Although ECHS is in its sixth year of “school improvement,” a term used since the inception of No Child Left Behind in 2001, the school has made improvements in each of its six years as part of that designation, Little said.

The administration is glad to be free to focus on improvements rather than “the politics that come with the Alabama Accountability Act,” Little said.

The controversial Accountability Act allows parents in districts with failing schools to get a tax credit for sending their children to private schools, such as Escambia Academy in Canoe. The Alabama Department of Revenue has determined that only parents whose students will be new to private schools will get the tax credit; it does not include those with students already enrolled in private school.

When the act was debated in the Legislature this year, some unofficial lists circulated showed Escambia County High School on the list of failing schools.

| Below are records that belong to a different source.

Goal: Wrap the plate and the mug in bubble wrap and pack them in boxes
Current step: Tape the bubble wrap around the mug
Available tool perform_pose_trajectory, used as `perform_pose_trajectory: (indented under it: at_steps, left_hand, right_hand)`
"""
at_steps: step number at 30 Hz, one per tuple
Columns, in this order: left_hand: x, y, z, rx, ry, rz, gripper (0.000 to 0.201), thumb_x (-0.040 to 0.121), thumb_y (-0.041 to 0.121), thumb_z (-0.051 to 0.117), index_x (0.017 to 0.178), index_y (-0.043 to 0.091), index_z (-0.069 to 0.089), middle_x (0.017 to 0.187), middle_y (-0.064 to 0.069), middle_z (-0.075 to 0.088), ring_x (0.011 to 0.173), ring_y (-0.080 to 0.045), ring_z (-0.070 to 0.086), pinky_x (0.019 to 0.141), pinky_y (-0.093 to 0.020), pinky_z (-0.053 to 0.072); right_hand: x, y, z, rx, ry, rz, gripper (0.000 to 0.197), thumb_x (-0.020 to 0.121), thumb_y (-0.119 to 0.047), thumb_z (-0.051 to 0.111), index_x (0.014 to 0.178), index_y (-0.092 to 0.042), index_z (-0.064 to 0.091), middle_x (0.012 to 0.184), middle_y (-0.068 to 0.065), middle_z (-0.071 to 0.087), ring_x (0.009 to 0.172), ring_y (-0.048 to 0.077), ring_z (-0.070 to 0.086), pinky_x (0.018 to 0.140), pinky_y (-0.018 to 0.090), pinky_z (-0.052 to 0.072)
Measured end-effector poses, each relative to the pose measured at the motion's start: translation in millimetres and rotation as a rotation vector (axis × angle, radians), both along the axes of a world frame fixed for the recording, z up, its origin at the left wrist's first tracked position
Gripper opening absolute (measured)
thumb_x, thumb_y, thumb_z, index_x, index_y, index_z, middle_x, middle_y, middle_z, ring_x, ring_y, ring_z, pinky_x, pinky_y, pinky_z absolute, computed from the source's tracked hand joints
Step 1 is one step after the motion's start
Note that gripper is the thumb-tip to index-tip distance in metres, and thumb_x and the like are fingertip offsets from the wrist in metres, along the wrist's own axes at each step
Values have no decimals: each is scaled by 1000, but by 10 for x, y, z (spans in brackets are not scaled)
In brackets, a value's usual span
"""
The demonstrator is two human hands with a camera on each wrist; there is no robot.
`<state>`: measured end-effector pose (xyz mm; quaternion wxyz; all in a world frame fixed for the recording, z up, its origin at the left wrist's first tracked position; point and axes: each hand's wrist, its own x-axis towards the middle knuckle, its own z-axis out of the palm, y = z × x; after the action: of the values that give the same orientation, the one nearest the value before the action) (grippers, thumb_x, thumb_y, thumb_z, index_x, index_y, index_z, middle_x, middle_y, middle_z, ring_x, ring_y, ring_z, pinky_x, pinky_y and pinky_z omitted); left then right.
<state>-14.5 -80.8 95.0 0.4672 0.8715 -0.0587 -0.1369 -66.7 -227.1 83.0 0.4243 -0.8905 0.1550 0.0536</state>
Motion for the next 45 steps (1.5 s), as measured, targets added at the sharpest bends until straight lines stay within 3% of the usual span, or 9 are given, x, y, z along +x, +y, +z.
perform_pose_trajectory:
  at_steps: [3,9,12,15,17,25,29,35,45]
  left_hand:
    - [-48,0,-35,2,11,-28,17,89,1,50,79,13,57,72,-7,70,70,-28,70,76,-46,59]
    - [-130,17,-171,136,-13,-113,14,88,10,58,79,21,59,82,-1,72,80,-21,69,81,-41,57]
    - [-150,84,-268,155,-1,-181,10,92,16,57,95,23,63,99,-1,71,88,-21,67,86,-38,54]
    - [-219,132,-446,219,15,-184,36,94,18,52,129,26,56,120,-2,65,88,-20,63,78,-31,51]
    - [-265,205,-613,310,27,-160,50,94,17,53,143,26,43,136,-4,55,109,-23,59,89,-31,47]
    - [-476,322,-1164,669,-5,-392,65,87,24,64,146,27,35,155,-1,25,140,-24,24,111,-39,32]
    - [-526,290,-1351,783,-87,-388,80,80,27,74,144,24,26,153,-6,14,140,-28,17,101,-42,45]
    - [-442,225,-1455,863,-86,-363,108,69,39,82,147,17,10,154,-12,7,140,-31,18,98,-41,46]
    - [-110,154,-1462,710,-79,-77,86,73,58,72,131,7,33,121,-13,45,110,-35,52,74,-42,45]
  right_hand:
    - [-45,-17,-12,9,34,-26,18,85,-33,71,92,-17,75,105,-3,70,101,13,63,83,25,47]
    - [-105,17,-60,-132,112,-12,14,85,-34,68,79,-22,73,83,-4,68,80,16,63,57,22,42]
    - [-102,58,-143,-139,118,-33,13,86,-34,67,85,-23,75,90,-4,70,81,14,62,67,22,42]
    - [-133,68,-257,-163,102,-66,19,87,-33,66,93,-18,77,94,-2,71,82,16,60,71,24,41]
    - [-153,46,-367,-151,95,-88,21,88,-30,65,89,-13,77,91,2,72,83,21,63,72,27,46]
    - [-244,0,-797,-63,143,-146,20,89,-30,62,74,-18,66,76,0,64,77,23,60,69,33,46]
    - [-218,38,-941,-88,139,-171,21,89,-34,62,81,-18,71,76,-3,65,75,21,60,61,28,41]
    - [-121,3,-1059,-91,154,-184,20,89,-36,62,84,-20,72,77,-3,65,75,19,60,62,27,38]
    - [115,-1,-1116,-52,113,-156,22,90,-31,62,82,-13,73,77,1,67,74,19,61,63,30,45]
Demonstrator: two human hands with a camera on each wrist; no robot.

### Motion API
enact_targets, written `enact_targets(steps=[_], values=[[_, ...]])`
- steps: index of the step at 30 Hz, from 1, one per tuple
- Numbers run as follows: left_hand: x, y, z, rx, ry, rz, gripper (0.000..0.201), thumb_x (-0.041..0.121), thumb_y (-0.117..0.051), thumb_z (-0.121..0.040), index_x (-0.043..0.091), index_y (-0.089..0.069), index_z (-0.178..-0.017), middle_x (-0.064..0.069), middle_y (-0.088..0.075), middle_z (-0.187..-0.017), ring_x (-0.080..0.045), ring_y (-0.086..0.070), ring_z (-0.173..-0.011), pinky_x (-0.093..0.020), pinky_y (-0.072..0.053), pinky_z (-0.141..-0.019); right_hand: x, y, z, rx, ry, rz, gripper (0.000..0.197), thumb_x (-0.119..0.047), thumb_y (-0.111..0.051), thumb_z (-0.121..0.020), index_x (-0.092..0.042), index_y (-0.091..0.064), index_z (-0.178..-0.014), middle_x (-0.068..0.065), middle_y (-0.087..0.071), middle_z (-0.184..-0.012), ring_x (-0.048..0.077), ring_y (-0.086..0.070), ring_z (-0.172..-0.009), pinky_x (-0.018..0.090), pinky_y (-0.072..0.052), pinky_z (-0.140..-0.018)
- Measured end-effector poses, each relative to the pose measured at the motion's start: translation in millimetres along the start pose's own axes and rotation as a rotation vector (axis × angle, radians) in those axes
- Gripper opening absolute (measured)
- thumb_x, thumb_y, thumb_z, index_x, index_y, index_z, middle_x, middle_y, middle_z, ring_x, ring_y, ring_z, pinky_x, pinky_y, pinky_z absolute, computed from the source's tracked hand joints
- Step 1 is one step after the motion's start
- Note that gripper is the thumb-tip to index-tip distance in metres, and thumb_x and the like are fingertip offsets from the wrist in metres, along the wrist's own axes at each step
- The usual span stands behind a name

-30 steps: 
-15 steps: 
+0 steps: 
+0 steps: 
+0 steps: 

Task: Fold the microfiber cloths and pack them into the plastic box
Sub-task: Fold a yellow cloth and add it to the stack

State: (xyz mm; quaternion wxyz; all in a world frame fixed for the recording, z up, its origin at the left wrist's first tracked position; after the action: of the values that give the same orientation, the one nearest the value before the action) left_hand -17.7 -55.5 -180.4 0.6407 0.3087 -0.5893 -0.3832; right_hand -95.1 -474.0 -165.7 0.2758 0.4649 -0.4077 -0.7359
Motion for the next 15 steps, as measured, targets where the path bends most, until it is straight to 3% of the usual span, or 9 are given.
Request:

“I’m definitely elated,” Little said. “Now we can focus our resources on the problems we need to confront, such as the drop out rate and the graduation rate.”

Both issues, Little said, are problems that must be addressed county-wide and not solely at ECHS.

The Accountability Act’s passage created controversy after Republican lawmakers made heavy revisions to a school flexibility bill to get the tax credit passed.

In the last few days of the session, Gov. Robert Bentley sought to have the tax credit measure delayed by two years, but lawmakers rejected his amendment.

Public school officials across the state — including State Superintendent Dr. Tommy Bice — were opposed to the tax credit.
On Tuesday, Bice pointed out that he has no legal authority to take schools off the list — and he said the list includes schools that have already been showing vast improvement.

“There are schools on this list that have shown unbelievable growth,” he said. “They are models.